Only one stretch of the data is wanted: the line containing "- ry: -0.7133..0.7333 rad", the line containing "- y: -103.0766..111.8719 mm", and every line between them, copied exactly.

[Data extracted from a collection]
-- -- --
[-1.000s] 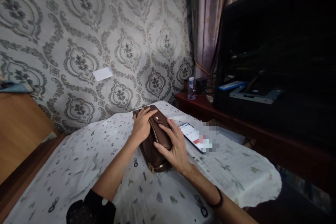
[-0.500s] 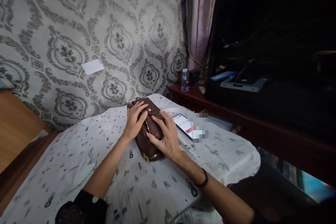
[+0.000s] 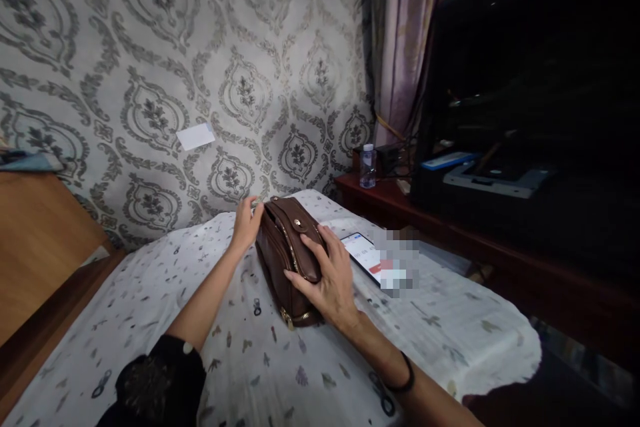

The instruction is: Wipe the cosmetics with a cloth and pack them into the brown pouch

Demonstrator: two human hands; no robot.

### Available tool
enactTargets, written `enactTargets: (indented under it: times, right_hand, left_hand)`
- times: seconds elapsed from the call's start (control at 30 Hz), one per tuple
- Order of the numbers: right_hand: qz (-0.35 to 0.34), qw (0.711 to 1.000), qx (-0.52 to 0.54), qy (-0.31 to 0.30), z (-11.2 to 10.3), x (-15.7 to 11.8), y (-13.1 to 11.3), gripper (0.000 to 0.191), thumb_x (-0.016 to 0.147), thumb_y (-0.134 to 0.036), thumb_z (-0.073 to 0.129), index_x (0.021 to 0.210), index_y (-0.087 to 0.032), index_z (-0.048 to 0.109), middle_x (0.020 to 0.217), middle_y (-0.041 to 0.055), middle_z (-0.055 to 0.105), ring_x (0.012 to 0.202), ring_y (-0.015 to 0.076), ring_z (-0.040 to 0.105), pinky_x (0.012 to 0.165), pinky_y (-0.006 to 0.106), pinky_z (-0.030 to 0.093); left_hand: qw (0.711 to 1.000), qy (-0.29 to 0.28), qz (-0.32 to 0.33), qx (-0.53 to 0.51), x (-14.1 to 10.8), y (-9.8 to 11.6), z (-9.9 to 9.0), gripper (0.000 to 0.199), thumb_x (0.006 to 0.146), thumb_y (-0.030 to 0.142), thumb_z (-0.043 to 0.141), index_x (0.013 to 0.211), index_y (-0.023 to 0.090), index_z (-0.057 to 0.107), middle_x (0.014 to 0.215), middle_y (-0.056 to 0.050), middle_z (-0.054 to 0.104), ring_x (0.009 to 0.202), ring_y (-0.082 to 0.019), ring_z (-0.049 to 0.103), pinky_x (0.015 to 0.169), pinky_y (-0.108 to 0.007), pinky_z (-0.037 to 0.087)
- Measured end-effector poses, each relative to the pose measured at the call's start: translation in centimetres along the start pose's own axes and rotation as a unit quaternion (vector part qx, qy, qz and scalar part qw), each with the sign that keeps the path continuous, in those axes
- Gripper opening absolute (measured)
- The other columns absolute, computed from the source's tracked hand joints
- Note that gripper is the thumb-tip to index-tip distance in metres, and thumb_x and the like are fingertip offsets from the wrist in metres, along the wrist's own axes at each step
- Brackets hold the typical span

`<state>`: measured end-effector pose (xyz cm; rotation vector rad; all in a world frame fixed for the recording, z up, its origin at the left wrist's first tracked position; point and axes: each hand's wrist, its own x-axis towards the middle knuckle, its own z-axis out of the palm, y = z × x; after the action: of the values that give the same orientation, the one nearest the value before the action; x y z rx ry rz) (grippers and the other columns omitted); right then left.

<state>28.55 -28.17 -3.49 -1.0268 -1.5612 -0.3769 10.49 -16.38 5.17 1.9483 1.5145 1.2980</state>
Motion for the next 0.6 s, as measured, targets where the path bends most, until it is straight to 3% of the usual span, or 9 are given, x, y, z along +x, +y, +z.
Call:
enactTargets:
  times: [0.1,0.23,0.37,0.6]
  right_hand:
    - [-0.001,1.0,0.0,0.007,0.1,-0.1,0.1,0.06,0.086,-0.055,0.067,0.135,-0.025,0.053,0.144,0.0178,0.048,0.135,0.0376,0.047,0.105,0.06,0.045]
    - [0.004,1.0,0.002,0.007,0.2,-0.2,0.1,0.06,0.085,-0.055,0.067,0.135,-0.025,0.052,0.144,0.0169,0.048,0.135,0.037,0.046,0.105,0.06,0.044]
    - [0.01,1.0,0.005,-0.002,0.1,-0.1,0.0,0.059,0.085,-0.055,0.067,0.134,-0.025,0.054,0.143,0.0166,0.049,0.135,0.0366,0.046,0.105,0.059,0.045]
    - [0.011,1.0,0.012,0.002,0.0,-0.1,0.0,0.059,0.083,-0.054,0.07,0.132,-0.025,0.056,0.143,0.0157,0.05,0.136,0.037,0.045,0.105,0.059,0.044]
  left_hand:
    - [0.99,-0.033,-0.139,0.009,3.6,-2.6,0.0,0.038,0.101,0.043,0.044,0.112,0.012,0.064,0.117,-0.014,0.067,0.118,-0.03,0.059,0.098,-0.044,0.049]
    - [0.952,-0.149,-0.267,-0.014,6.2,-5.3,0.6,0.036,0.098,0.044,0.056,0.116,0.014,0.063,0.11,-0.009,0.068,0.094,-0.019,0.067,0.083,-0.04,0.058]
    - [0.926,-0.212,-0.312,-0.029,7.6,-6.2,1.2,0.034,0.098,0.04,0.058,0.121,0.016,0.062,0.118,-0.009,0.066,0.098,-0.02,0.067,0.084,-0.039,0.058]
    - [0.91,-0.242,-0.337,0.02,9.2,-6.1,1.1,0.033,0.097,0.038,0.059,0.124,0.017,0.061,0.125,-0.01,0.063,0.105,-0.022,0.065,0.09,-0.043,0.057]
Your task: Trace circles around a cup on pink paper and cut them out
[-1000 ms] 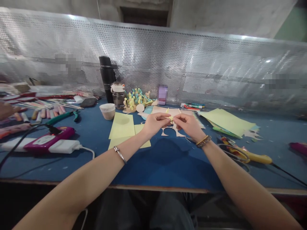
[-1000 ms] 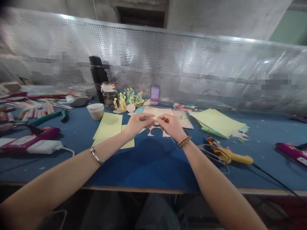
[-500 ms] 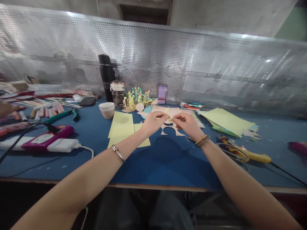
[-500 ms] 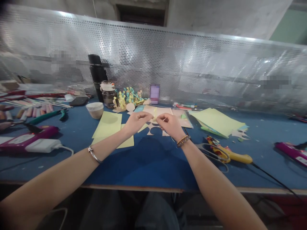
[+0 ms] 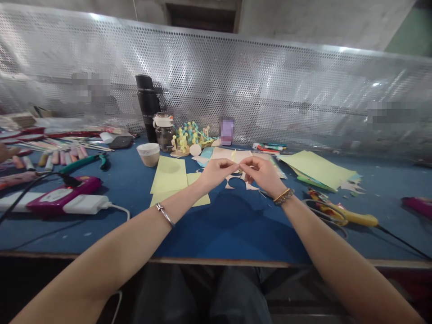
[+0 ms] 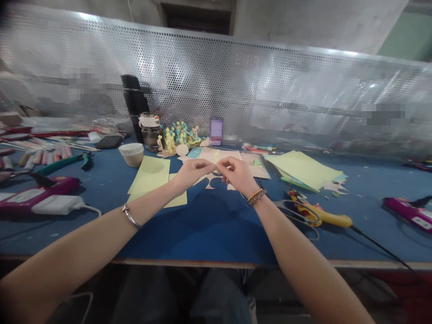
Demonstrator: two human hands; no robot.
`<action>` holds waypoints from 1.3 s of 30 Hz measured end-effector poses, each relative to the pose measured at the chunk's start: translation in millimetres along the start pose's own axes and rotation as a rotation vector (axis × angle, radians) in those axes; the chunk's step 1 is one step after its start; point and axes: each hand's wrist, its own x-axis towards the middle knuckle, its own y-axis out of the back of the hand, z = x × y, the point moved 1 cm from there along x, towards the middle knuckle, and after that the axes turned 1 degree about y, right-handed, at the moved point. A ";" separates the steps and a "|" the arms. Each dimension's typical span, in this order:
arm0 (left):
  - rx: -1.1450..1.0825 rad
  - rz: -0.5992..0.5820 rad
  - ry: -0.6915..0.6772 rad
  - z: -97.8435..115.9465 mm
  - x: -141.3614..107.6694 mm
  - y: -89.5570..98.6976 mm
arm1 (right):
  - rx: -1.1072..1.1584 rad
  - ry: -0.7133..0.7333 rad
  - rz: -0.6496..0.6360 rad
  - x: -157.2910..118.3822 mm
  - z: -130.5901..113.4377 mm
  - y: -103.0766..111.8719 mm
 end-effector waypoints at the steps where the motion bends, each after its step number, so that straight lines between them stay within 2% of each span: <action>1: -0.031 0.007 0.005 -0.5 0.4 0.3 | 0.030 -0.015 -0.013 -0.1 0.2 -0.5; 5: -0.110 0.045 0.016 -3.3 2.6 0.9 | 0.169 -0.104 -0.045 -1.0 0.6 -2.2; 8: -0.127 0.055 0.016 -4.5 3.4 1.0 | 0.182 -0.141 -0.055 -1.7 0.6 -3.0; 17: -0.153 0.040 0.048 -5.6 4.3 0.6 | 0.107 -0.056 -0.027 -0.2 3.5 -2.1; 25: -0.139 0.043 0.056 -2.6 1.6 -0.2 | 0.082 -0.069 -0.023 -1.3 1.3 -3.2; 30: -0.203 0.046 0.070 -4.9 2.0 -2.6 | 0.132 -0.104 -0.017 -1.3 2.1 -3.6; 39: -0.245 0.037 0.099 -5.3 1.9 -4.1 | 0.130 -0.073 0.003 0.1 1.2 -5.2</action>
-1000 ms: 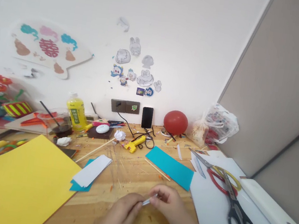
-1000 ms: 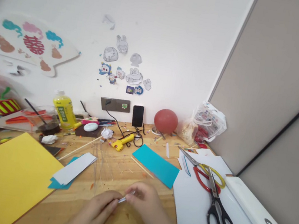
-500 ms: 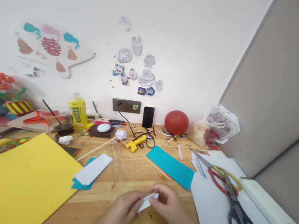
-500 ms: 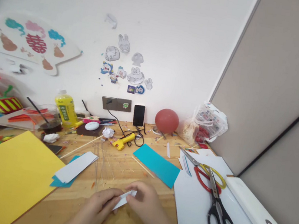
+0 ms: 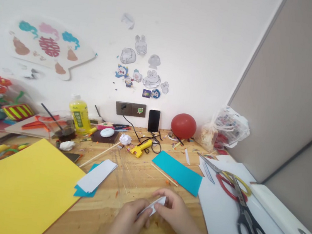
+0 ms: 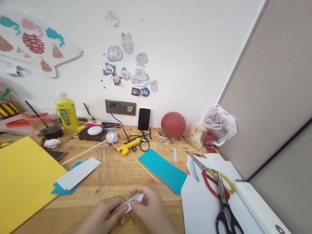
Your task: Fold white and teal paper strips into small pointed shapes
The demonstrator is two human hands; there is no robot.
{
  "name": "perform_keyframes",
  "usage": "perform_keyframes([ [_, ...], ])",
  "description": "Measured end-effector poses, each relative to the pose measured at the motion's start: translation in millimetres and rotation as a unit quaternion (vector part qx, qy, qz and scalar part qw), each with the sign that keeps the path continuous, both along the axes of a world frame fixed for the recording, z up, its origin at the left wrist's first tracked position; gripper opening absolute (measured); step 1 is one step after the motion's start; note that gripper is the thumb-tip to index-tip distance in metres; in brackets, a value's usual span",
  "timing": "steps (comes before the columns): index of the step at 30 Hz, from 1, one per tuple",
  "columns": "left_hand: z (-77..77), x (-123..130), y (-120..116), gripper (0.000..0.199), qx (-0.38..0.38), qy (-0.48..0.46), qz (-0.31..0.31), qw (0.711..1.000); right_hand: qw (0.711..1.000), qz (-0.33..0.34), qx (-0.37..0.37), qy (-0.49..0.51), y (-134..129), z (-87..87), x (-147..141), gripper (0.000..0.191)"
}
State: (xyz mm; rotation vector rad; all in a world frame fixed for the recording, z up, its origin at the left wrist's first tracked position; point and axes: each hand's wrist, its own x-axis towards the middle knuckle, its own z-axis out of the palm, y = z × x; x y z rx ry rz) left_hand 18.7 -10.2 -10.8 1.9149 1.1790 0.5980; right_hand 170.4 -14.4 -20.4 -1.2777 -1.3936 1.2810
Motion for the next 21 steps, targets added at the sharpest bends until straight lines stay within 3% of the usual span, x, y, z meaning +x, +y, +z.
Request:
perform_keyframes([
  [3, 0.4, 0.7, -0.5, 0.033, -0.023, -0.028, -0.006, 0.999, 0.997, 0.041, -0.055, 0.047, -2.3, 1.4, -2.5, 0.026],
  [12, 6.3, -1.1, -0.6, 0.024, -0.059, -0.06, -0.061, 0.995, 0.998, 0.027, -0.038, 0.049, -3.8, 5.0, -1.1, 0.032],
  [17, 13.3, -6.9, -4.6, 0.018, 0.022, -0.036, -0.078, 0.996, 0.996, 0.023, -0.048, 0.071, -2.4, 0.9, 0.8, 0.023],
  [21, 10.4, -10.9, -5.0, 0.025, 0.066, 0.014, -0.054, 0.996, 0.997, 0.057, -0.027, 0.048, -3.5, 7.3, 1.9, 0.014],
])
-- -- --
**COMPLETED EXERCISE**
  - ry: -0.7133..0.7333 rad
  - rz: -0.6496..0.6360 rad
  - x: -157.2910..118.3822 mm
  - z: -130.5901..113.4377 mm
  - y: -103.0766..111.8719 mm

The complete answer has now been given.